Both Todd and Pritchard are compelled to admit that the negro’s blood is darker than the white man’s; but they deny that the brain is of a darker color, as Meckel, Pechlin, Albinus, Malpighi, and many other comparative anatomists have asserted. They quote three dissections made by Soemmering, where the difference in color was not apparent, but rather unnaturally white. They concealed the fact, or did not know it, that disease tends to obliterate the dark color that pervades the negro’s organization, giving the deeper-seated parts an unnatural whiteness. Thus, as the report sets forth, in negro consumption, the mucous membranes, instead of being dark, are paler and whiter than in the Caucasian race. It would be very unfair to adduce those cases of whiteness of the gums and mucous surfaces in diseased or consumptive negroes, to disprove the fact of darkness being the general rule.

Todd and Pritchard labor much to call in question the facts, heretofore observed by comparative anatomists, that the nerves leading from the brain are larger, in proportion, than in the white man. Yet they are forced to admit that the negro’s sense of smell and hearing is more acute. The auditory and olfactory nerves must, therefore, be larger, or the physiological law of nervous development being proportional to activity of function must be denied. Those, likewise, who deny that the nerves of the stomach are no larger in the negro than the white man, are compelled to admit that his digestive and assimulating powers arc stronger, which is the same thing as to admit that the nerves of organic life are larger.

Everything asserted in the report in regard to the negro’s eye, and his bearing sunlight without a covering on his head, will be fully confirmed by reference to Sam. Thorn. Soemmering’s work, entitled ‘ lcones Oculi Humani,’ where it is distinctly stated that the plica lunaris in the inner canthus of the negro’s eye is anatomically constructed like that of the ourang-outang, and not like that of the white man.

Virey confirms every word said in the report about the small size of infant negroes’ heads, and the sutures being closed. (See Diet, des Science Med., vol. xxxv., p. 401).

In regard to the bones of the negro being harder, whiter, and containing more phosphate of lime than those of the white man, naturalists universally agree. Herodotus mentions the greater hardness of the Ethiopian skulls; proving, in that respect, at least, that the negro is the same now that he was two thousand years ago.

The Crania AEgyptiaca prove, as Morton justly observes, and has placed on the title-page of his catalogue of skulls, that ‘the physical or organic characters which distinguish the several races of men, are as old as the earliest records of our species.’
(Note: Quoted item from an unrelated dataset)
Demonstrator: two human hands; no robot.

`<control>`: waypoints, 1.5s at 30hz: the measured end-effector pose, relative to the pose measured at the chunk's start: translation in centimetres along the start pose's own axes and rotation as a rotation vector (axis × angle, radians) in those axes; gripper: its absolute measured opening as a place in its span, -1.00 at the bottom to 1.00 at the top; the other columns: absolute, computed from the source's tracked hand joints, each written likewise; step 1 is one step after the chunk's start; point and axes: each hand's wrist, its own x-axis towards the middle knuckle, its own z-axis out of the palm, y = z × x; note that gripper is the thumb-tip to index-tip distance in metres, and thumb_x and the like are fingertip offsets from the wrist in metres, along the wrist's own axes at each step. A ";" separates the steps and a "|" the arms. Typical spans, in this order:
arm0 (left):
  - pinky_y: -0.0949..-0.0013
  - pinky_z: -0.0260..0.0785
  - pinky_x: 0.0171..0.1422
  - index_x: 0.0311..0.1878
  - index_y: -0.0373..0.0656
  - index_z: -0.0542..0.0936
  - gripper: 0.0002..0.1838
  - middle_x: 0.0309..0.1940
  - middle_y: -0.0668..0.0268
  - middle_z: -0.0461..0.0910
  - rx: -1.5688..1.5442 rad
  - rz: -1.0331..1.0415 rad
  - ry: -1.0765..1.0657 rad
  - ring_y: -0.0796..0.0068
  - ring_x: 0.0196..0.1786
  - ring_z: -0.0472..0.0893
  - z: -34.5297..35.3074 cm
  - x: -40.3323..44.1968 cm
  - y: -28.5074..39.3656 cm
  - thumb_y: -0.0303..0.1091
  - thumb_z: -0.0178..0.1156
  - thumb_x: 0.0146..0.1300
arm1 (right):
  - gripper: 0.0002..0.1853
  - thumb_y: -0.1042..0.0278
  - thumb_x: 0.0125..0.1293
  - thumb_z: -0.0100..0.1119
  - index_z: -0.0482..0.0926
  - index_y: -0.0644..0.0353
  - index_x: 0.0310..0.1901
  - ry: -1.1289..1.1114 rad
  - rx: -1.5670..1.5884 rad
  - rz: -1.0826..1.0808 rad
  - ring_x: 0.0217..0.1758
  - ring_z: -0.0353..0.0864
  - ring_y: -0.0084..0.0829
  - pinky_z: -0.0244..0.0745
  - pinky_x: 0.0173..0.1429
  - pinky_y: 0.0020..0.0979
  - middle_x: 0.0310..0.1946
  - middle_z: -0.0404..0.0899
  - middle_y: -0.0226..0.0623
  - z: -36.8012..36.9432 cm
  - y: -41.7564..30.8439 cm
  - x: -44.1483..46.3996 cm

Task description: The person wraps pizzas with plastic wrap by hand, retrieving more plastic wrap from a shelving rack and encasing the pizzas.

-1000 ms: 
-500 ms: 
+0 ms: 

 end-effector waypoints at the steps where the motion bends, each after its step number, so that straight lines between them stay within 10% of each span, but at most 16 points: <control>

A radical reformation is greatly needed in our system of medical education, which is so defective as to lead to the fatal error in practice, that there are no physical or organic characters in the negro’s organization different from that of the white man. A blundering practice in ignorance of the negro’s anatomy and physiology is not the only evil of this defective system of education. The peculiar phenomena indicating debasement of mind, springing from this difference in organization, are attributed by the profanum vulgus of the North to the effects of the Southern slavery. But it could easily be shown, by anatomy, physiology and ethnographical investigations, that the debasement of mind supposed to arise from Southern slavery, arises from causes imprinted by the hand of Nature on the sons of Ham, so far back as the time when the catacombs of Egypt were constructed. The vulgar error that there is no difference in the negro’s organization, physiology and psycology (sic), and that all the apparent difference arises from Southern slavery, is the cause of all of those political agitations which are threatening to dissolve our Union. The knowledge to correct this most mischievous error, which has already split nearly every protestant denomination of Christians in the United States, is to be found by cultivating comparative anatomy, physiology, history and ethnography.

June 20th, 1831.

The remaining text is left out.